TASK PROMPT: Take the entries below and print all of them exactly, please.

Extracted records:
"""

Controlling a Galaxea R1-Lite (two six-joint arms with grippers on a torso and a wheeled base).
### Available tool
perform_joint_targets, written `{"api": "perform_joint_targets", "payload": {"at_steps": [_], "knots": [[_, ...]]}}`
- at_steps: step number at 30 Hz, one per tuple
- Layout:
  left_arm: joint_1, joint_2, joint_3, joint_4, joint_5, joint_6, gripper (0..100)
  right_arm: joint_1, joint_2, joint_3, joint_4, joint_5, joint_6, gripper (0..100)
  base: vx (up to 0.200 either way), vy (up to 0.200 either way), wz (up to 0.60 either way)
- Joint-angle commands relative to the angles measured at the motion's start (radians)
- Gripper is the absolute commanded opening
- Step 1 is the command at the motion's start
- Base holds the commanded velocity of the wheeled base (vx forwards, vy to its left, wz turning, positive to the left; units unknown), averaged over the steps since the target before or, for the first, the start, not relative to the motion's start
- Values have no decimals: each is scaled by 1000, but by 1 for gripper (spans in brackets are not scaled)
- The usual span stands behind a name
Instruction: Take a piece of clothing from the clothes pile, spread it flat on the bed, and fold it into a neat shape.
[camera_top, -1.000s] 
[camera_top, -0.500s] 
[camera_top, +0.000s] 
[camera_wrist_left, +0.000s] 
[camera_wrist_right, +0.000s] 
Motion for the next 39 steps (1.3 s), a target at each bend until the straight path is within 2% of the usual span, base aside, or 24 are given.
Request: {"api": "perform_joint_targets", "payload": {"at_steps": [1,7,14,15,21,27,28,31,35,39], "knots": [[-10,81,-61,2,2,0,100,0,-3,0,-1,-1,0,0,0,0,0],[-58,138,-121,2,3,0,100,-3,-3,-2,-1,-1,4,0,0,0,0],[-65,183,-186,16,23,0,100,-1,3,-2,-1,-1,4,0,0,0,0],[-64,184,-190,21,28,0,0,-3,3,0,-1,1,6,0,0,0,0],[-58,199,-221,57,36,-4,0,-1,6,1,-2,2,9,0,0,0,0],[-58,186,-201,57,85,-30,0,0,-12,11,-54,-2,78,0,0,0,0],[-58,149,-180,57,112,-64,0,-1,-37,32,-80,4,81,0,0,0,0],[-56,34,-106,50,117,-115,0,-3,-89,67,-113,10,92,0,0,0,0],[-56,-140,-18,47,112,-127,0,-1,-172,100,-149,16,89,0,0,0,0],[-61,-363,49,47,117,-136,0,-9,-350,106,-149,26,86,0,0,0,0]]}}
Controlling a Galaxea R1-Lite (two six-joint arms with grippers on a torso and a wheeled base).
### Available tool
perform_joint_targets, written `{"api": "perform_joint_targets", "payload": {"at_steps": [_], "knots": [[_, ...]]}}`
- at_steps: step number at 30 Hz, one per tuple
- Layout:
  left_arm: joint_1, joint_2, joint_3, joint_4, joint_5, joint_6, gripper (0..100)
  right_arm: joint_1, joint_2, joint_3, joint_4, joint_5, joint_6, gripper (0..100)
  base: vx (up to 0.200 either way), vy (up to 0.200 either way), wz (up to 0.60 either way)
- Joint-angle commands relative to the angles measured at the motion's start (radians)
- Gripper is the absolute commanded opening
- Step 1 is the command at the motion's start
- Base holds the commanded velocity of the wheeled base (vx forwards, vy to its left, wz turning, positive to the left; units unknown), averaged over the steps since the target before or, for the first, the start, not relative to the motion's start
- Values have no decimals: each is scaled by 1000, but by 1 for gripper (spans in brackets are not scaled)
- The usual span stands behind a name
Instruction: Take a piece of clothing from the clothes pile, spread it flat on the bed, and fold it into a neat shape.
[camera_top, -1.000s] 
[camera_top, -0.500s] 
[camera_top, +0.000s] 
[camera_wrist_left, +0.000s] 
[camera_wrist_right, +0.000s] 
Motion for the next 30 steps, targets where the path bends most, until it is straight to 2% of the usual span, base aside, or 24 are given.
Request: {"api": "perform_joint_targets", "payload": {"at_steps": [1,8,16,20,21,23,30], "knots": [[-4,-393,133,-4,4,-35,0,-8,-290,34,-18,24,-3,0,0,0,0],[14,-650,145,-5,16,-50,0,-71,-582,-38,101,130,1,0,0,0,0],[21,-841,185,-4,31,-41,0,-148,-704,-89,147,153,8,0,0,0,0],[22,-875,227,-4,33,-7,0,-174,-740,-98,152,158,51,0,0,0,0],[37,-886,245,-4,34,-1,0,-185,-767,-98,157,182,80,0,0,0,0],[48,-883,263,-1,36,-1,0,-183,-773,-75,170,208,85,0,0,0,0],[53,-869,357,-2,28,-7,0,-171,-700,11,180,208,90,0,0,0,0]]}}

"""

RESULT FOR THIS EXERCISE:
Controlling a Galaxea R1-Lite (two six-joint arms with grippers on a torso and a wheeled base).
### Available tool
perform_joint_targets, written `{"api": "perform_joint_targets", "payload": {"at_steps": [_], "knots": [[_, ...]]}}`
- at_steps: step number at 30 Hz, one per tuple
- Layout:
  left_arm: joint_1, joint_2, joint_3, joint_4, joint_5, joint_6, gripper (0..100)
  right_arm: joint_1, joint_2, joint_3, joint_4, joint_5, joint_6, gripper (0..100)
  base: vx (up to 0.200 either way), vy (up to 0.200 either way), wz (up to 0.60 either way)
- Joint-angle commands relative to the angles measured at the motion's start (radians)
- Gripper is the absolute commanded opening
- Step 1 is the command at the motion's start
- Base holds the commanded velocity of the wheeled base (vx forwards, vy to its left, wz turning, positive to the left; units unknown), averaged over the steps since the target before or, for the first, the start, not relative to the motion's start
- Values have no decimals: each is scaled by 1000, but by 1 for gripper (spans in brackets are not scaled)
- The usual span stands behind a name
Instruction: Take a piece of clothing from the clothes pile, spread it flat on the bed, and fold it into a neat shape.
[camera_top, -1.000s] 
[camera_top, -0.500s] 
[camera_top, +0.000s] 
[camera_wrist_left, +0.000s] 
[camera_wrist_right, +0.000s] 
Motion for the next 39 steps (1.3 s), a target at each bend until the straight path is within 2% of the usual span, base aside, or 24 are given.
Request: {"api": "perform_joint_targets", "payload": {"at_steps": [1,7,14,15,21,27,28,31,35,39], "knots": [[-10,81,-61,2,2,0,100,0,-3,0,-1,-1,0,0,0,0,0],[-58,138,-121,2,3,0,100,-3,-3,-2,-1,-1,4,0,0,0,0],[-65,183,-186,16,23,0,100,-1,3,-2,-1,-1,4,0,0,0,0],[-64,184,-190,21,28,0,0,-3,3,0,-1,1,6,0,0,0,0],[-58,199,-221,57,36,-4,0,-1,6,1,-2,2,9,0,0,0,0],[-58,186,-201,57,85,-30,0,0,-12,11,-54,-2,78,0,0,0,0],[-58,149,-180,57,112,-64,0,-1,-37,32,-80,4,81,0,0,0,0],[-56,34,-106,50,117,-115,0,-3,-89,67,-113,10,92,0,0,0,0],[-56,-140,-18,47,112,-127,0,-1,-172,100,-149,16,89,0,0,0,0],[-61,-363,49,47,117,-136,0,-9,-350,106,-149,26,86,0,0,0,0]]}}
Controlling a Galaxea R1-Lite (two six-joint arms with grippers on a torso and a wheeled base).
### Available tool
perform_joint_targets, written `{"api": "perform_joint_targets", "payload": {"at_steps": [_], "knots": [[_, ...]]}}`
- at_steps: step number at 30 Hz, one per tuple
- Layout:
  left_arm: joint_1, joint_2, joint_3, joint_4, joint_5, joint_6, gripper (0..100)
  right_arm: joint_1, joint_2, joint_3, joint_4, joint_5, joint_6, gripper (0..100)
  base: vx (up to 0.200 either way), vy (up to 0.200 either way), wz (up to 0.60 either way)
- Joint-angle commands relative to the angles measured at the motion's start (radians)
- Gripper is the absolute commanded opening
- Step 1 is the command at the motion's start
- Base holds the commanded velocity of the wheeled base (vx forwards, vy to its left, wz turning, positive to the left; units unknown), averaged over the steps since the target before or, for the first, the start, not relative to the motion's start
- Values have no decimals: each is scaled by 1000, but by 1 for gripper (spans in brackets are not scaled)
- The usual span stands behind a name
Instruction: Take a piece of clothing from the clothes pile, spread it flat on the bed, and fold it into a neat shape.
[camera_top, -1.000s] 
[camera_top, -0.500s] 
[camera_top, +0.000s] 
[camera_wrist_left, +0.000s] 
[camera_wrist_right, +0.000s] 
Motion for the next 30 steps, targets where the path bends most, until it is straight to 2% of the usual span, base aside, or 24 are given.
Request: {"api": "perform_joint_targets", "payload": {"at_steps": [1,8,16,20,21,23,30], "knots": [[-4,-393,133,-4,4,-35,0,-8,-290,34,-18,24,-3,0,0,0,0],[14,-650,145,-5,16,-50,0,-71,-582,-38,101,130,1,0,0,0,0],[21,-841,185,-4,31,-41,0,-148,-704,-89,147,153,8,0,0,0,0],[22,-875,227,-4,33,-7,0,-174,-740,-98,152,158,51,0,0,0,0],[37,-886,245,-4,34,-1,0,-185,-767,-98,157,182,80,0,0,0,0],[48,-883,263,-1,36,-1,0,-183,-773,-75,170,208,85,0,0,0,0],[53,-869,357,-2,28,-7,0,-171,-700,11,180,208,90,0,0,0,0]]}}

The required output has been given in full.